L’accélération de la dédollarisation
En effet, moins de demande pour le dollar finira par peser sur sa valeur, tout en créant en retour des pressions inflationnistes via l’augmentation du cout des importations. Mais, pour l’instant, la monnaie impériale conserve sa position dominante. Elle reste impliquée dans 88 % des transactions sur le marché des change (forex). Elle représente également 46 % des paiements SWIFT, contre 23 % pour l’euro et 3.7 % pour le yuan. Néanmoins, ces chiffres ne disent pas tout. Le CIPS (China International Payments System) a traité en 2022 un volume de transactions représentant 100 000 milliards de yuans (~ 14 000 milliards $), contre 150 000 milliards de dollars pour SWIFT. Ainsi, plutôt que de 3,7 %, la part du yuan est en réalité plus proche de 13 %, voire plus. Autant d’argent qui aurait autrement circulé en dollar avant le lancement du CIPS en 2015.
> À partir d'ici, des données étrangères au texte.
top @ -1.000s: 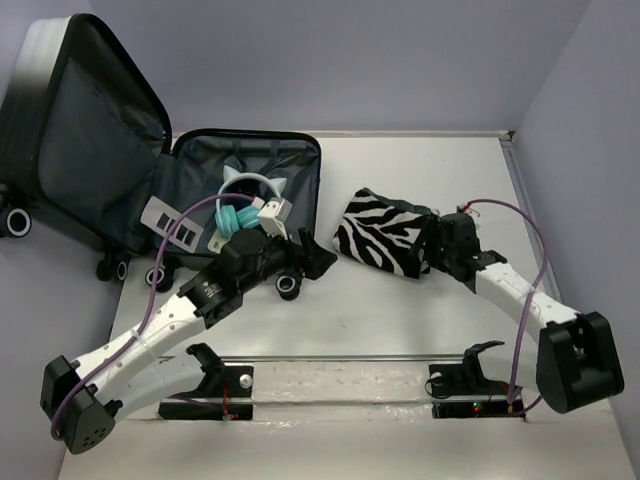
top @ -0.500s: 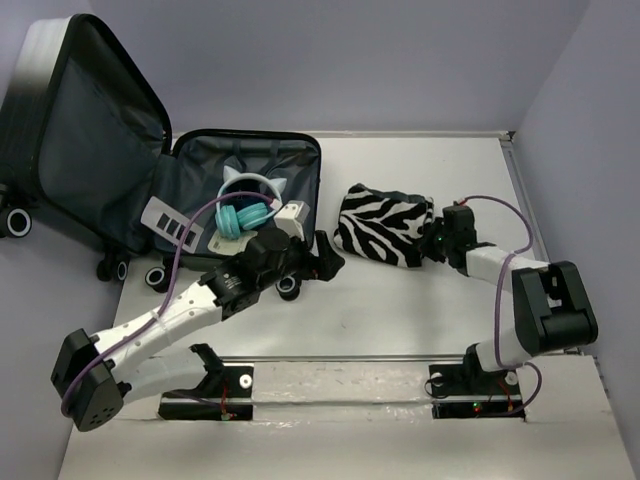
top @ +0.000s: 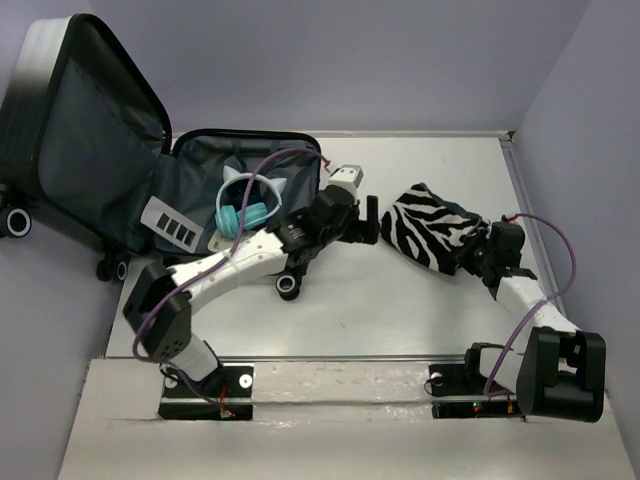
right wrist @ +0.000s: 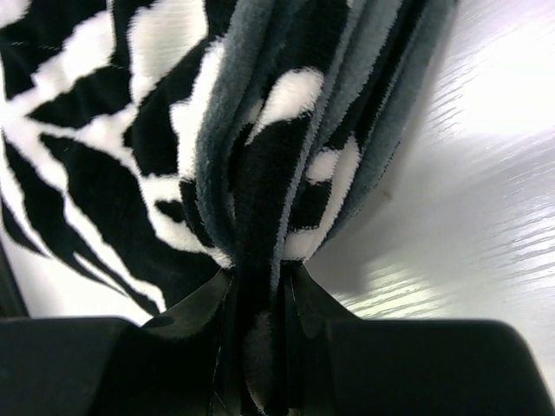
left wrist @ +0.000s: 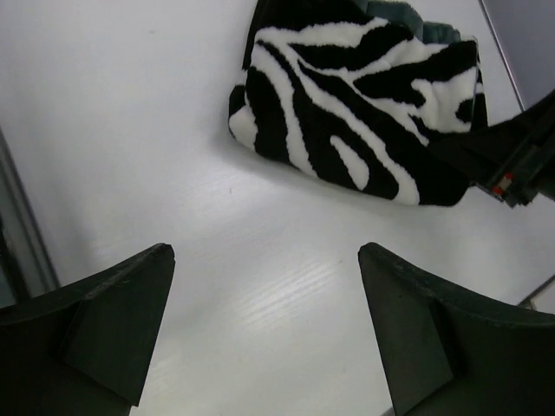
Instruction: Pack the luggage
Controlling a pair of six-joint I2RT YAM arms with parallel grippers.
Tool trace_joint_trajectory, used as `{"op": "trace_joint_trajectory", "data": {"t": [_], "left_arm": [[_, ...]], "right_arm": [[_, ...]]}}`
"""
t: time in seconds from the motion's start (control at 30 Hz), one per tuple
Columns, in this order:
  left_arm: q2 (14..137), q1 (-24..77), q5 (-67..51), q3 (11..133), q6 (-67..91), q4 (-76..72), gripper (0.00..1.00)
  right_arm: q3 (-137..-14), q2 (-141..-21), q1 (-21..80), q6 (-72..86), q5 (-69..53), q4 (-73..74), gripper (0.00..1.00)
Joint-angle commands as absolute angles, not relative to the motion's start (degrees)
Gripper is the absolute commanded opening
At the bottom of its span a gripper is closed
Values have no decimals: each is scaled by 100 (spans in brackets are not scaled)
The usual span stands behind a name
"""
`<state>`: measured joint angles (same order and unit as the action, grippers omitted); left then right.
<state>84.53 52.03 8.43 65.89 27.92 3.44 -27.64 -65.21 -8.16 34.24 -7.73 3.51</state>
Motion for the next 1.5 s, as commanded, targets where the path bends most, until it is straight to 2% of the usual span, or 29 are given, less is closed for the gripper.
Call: {"op": "trace_joint_trajectory", "data": {"t": [0.0,0.1,0.37,0.6,0.8,0.87,0.9,0.93,1.0,1.03,1.1,1.23,1.3,1.47], "left_arm": [[9586,5194,1108,8002,2286,623,99],[10841,5081,914,9109,2057,966,99],[12585,4721,91,11160,1688,1950,99],[13675,4509,-650,12049,1512,2513,99],[14430,4421,-1219,11883,1652,2444,99],[14493,4438,-1658,11734,1740,2155,91],[14493,4456,-1766,11533,1836,2014,83],[14441,4508,-1932,11418,1880,1726,56],[14370,4544,-2178,11155,2047,1460,38],[14301,4570,-2432,11084,2091,1250,22],[14090,4597,-2513,10865,2240,1047,6],[13467,4597,-2645,10188,2425,309,6],[12625,4597,-2523,9863,2592,27,6],[11480,4641,-2032,9721,2637,-202,6]], "right_arm": [[-2672,-6162,-791,3270,-1256,404,7],[-2479,-5942,-791,3226,-1922,369,7],[-1864,-5019,-659,3322,-2813,536,7],[-1890,-5177,-659,3252,-2980,396,7],[-1890,-5194,-659,3269,-2900,316,7],[-1890,-5203,-659,3261,-2892,290,7],[-1890,-5212,-659,3261,-2874,281,7],[-1898,-5221,-659,3269,-2857,273,7],[-1925,-5247,-659,3287,-2821,255,7],[-1934,-5264,-659,3296,-2804,237,7],[-1977,-5308,-659,3331,-2778,176,7],[-2135,-5370,-659,3366,-2681,141,7],[-2284,-5388,-659,3427,-2689,114,7],[-2855,-5326,-606,3559,-2874,149,7]]}}
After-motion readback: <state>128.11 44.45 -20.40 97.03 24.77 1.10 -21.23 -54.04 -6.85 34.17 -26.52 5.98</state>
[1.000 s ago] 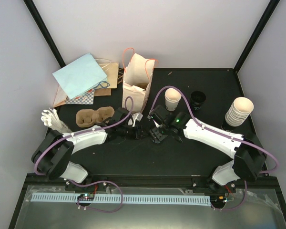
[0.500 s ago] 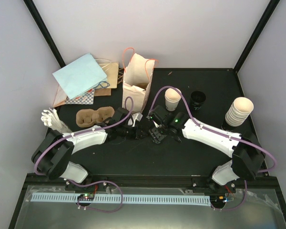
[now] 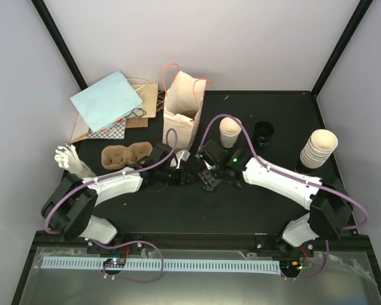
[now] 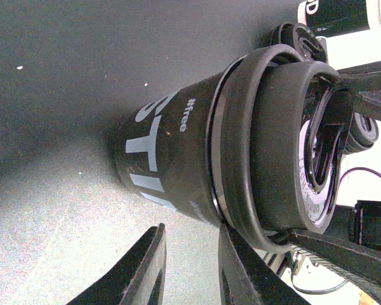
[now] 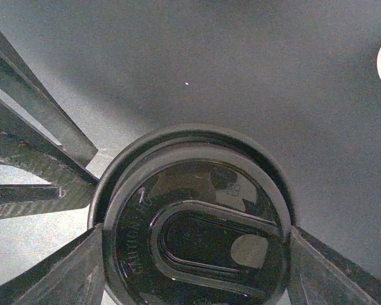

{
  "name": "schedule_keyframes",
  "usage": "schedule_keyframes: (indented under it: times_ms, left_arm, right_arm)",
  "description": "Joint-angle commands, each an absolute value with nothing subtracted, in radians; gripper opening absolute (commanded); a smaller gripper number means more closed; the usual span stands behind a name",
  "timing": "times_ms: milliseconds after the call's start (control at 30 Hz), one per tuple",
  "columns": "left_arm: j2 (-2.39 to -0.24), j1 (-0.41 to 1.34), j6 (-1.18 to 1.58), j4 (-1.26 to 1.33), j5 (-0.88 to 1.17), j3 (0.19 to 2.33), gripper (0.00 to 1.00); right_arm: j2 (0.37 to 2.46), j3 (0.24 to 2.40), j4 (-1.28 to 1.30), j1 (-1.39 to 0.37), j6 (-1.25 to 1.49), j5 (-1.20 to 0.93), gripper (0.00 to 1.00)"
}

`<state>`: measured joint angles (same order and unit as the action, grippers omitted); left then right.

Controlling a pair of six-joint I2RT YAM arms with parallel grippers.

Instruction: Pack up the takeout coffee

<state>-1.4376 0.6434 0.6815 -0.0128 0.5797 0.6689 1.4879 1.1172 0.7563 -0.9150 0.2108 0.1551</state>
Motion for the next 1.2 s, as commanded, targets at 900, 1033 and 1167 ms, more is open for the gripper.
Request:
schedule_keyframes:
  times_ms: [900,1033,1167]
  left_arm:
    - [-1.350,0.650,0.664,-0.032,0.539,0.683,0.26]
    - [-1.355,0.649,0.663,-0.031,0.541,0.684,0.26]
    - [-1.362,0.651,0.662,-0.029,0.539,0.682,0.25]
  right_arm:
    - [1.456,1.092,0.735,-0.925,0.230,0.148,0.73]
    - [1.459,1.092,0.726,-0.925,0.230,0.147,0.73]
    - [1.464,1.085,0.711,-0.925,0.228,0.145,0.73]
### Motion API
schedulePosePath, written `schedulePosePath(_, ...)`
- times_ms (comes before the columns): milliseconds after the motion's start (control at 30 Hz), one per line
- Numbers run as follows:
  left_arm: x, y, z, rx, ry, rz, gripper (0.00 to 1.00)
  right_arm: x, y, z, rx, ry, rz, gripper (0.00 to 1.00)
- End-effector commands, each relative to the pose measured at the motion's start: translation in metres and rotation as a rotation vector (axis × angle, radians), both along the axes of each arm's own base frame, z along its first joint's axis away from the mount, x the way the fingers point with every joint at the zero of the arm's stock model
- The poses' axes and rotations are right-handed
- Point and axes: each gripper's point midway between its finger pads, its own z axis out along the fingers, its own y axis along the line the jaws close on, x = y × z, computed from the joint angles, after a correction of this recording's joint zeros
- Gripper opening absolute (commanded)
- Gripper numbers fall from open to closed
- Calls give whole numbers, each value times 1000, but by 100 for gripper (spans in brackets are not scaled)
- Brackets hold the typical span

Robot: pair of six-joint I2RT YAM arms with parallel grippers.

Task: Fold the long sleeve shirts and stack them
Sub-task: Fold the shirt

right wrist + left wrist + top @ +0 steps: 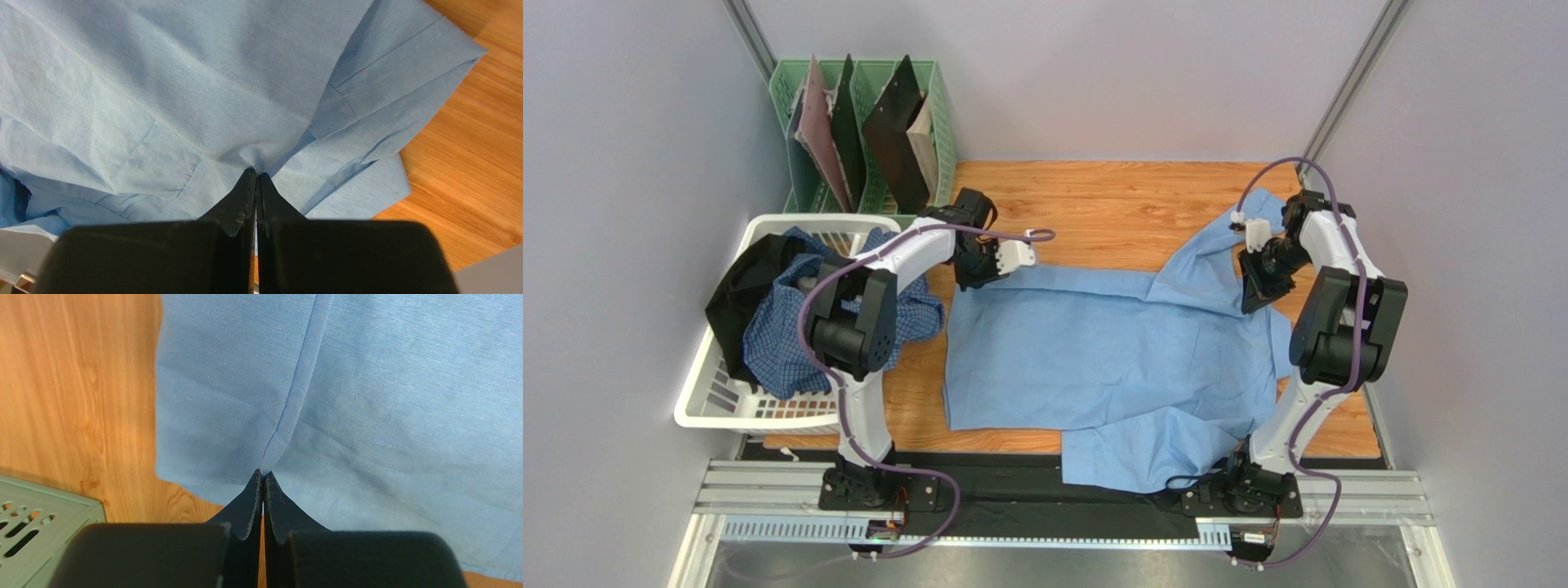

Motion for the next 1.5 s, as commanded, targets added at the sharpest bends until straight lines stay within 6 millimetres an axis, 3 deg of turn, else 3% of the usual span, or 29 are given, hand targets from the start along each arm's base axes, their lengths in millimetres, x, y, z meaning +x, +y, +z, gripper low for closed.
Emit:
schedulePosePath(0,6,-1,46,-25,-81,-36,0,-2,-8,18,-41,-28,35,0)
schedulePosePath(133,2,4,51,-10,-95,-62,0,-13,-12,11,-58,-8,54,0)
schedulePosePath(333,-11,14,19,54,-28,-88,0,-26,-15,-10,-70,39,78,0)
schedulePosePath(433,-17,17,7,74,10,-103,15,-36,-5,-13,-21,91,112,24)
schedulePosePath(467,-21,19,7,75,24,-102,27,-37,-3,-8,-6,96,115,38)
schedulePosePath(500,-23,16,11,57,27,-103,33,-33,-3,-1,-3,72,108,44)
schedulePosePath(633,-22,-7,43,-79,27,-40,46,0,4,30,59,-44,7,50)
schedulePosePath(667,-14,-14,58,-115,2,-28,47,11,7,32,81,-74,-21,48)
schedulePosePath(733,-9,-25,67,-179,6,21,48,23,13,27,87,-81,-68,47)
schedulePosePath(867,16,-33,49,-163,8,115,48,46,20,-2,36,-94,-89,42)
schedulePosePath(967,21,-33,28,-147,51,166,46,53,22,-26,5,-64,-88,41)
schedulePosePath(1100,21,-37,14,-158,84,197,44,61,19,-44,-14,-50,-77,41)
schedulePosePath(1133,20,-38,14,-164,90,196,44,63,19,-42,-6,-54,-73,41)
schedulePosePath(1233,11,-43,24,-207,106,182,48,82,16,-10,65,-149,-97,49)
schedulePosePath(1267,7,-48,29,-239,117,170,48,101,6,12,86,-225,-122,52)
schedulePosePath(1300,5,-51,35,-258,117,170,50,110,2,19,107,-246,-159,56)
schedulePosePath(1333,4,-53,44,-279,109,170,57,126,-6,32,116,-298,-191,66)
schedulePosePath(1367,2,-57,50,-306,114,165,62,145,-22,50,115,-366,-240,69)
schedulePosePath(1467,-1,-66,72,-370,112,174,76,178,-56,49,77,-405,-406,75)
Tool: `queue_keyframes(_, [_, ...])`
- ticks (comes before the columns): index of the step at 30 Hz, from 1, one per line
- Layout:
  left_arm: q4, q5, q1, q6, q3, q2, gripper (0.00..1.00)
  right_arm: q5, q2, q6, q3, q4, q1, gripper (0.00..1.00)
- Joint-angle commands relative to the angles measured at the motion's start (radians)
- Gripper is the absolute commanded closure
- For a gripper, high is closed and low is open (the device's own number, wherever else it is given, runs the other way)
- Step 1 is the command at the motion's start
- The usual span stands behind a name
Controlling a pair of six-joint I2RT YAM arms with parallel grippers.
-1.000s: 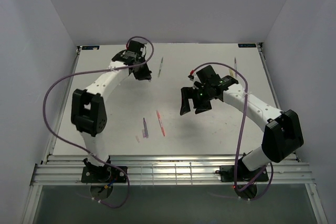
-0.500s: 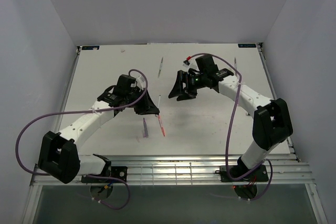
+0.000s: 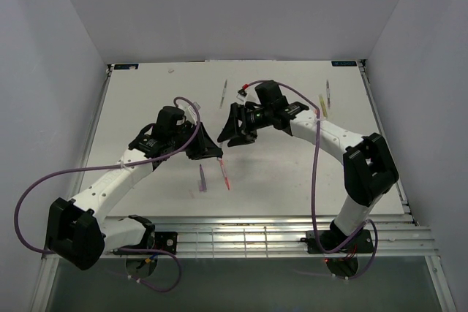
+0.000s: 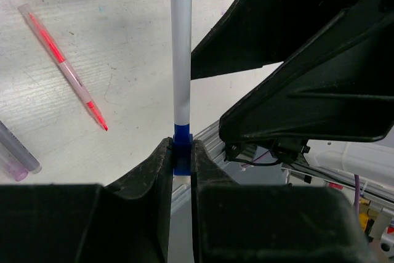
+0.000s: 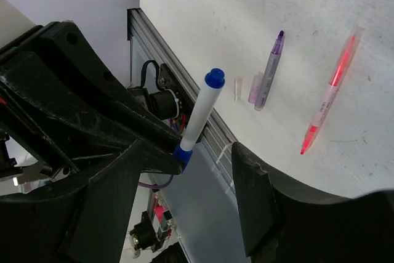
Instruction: Open the pen caps
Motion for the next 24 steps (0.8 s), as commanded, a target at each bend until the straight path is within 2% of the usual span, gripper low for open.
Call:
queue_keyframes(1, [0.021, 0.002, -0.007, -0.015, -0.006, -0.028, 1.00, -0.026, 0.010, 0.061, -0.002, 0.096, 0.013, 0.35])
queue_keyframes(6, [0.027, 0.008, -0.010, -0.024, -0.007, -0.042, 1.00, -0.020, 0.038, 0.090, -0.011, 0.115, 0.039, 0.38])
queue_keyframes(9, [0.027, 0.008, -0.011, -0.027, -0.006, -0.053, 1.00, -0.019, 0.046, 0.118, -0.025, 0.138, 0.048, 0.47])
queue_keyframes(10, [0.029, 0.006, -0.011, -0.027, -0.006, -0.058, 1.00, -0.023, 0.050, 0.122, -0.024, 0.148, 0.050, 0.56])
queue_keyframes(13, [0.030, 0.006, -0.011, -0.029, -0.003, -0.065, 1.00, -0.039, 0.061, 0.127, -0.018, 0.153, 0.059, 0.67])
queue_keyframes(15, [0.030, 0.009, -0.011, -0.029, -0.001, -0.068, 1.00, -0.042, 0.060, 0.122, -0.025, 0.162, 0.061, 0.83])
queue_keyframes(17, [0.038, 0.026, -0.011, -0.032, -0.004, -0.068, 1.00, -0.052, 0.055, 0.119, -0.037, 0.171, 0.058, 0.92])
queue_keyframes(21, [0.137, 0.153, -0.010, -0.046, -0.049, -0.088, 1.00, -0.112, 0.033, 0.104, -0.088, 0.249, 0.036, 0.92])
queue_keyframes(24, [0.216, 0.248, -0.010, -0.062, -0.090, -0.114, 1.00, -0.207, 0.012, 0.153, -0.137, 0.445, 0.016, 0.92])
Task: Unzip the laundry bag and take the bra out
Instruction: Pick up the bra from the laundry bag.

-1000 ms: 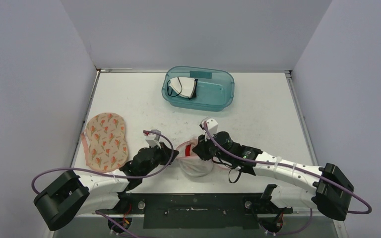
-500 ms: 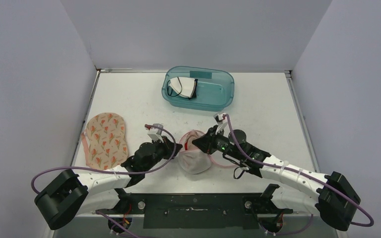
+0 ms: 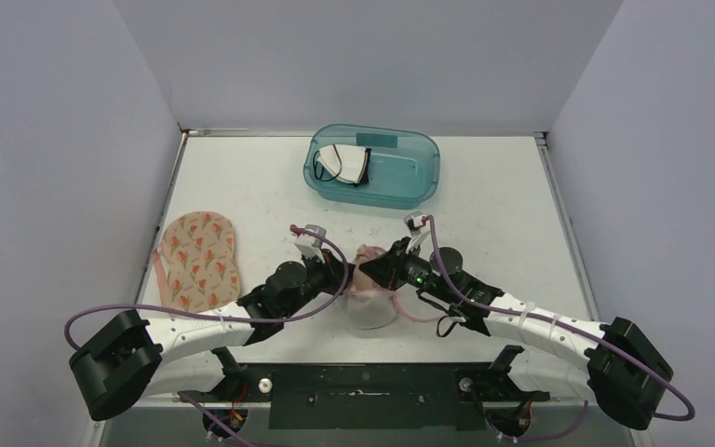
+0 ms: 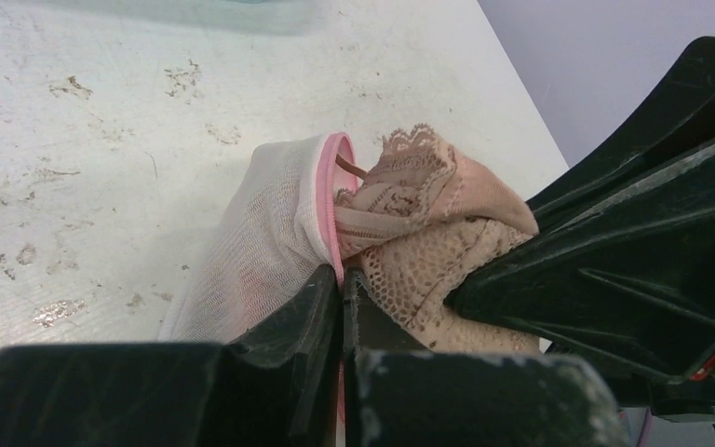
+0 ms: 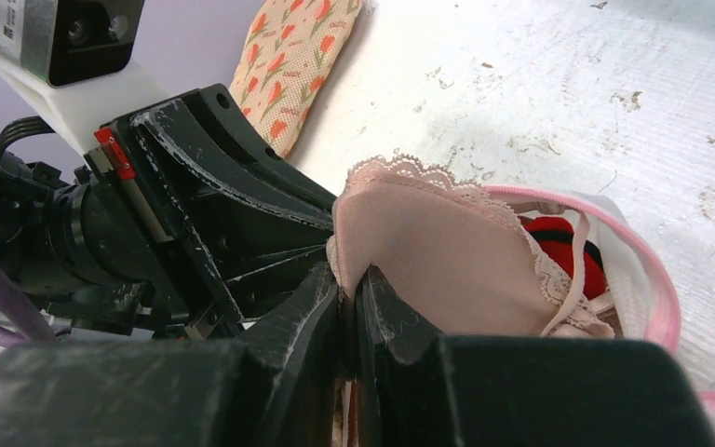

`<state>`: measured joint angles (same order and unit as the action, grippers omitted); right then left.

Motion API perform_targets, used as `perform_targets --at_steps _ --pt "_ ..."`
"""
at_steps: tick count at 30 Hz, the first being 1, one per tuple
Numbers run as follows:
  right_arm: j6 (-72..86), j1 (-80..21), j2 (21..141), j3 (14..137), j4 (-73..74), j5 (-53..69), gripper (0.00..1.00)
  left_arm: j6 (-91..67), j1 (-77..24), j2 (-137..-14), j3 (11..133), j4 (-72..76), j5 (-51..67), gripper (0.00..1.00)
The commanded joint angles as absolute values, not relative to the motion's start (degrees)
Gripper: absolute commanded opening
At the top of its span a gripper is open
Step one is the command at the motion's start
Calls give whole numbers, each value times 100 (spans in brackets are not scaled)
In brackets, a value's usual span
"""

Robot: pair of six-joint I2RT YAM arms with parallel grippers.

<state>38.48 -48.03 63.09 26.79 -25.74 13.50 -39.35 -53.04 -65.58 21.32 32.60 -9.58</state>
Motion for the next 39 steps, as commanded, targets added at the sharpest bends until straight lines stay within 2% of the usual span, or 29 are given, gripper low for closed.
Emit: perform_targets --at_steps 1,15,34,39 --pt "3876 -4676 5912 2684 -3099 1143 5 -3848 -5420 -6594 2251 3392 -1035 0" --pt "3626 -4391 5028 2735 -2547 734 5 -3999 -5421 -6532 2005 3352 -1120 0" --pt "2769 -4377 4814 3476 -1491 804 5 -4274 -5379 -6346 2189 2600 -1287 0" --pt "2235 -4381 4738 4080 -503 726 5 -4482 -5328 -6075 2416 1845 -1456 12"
Les banques centrales boudent le dollar
Si le dollar continue d’huiler les échanges commerciaux, il est en revanche clairement sur le recul au niveau des réserves des banques centrales. Ces dernières se composent à 58 % de dollar (sous forme de bons du Trésor), contre 65 % six ans en arrière. Les étrangers, y compris les investisseurs privés et les banques centrales, détiennent aujourd’hui environ 30 % de l’ensemble de la dette publique américaine en circulation. C’était 43 % il y a dix ans.
Crépuscule du pétrodollar
Certains signes de dédollarisation se manifestent également sur les marchés pétroliers. La Russie, premier exportateur d’énergie au monde, n’accepte plus le dollar. Moscou accepte désormais les monnaies de pays perçus comme amicaux. L’Inde le paie par exemple en dirhams par l’intermédiaire de négociants basés à Dubaï. D’autres paient en yuans. L’Arabie saoudite n’est pas en reste.
Les banques centrales du royaume et de la république populaire de Chine ont réalisé il y a une semaine un swap de devises équivalent à 50 milliards de yuans (26 milliards de riyals saoudiens). Dit autrement, les achats de pétrole saoudien en yuan sont imminents. Pour la JP Morgan, la plus grande banque des États-Unis et qui figure parmi les plus importantes du monde, une dédollarisation rapide n’est pas à l’ordre du jour. « Les avantages d’une monnaie omniprésente sont considérables et les États-Unis disposent depuis longtemps d’un réseau mondial d’alliances et de partenariats ».
Peut-être, mais la plupart des analyses montrent que la fragmentation s’étend de jour en jour. D’énormes morceaux se détachent du monde occidental.
En conclusion
La fin du pétrodollar impliquerait une dynamique très différente de celle que nous connaissons actuellement. Les nations exportatrices de matières premières auraient la possibilité de s’affranchir du dollar et de fixer leurs devises par rapport à un panier de matières premières. Nous sommes peut-être à l’aube d’une nouvelle ère, un monde multipolaire où des accords commerciaux bilatéraux vont remplacer l’ancien ordre mondial centré autour du pétrodollar. Le déclin du pétrodollar aurait tout de même pour conséquence de pousser l’inflation et les taux d’intérêts à la hausse.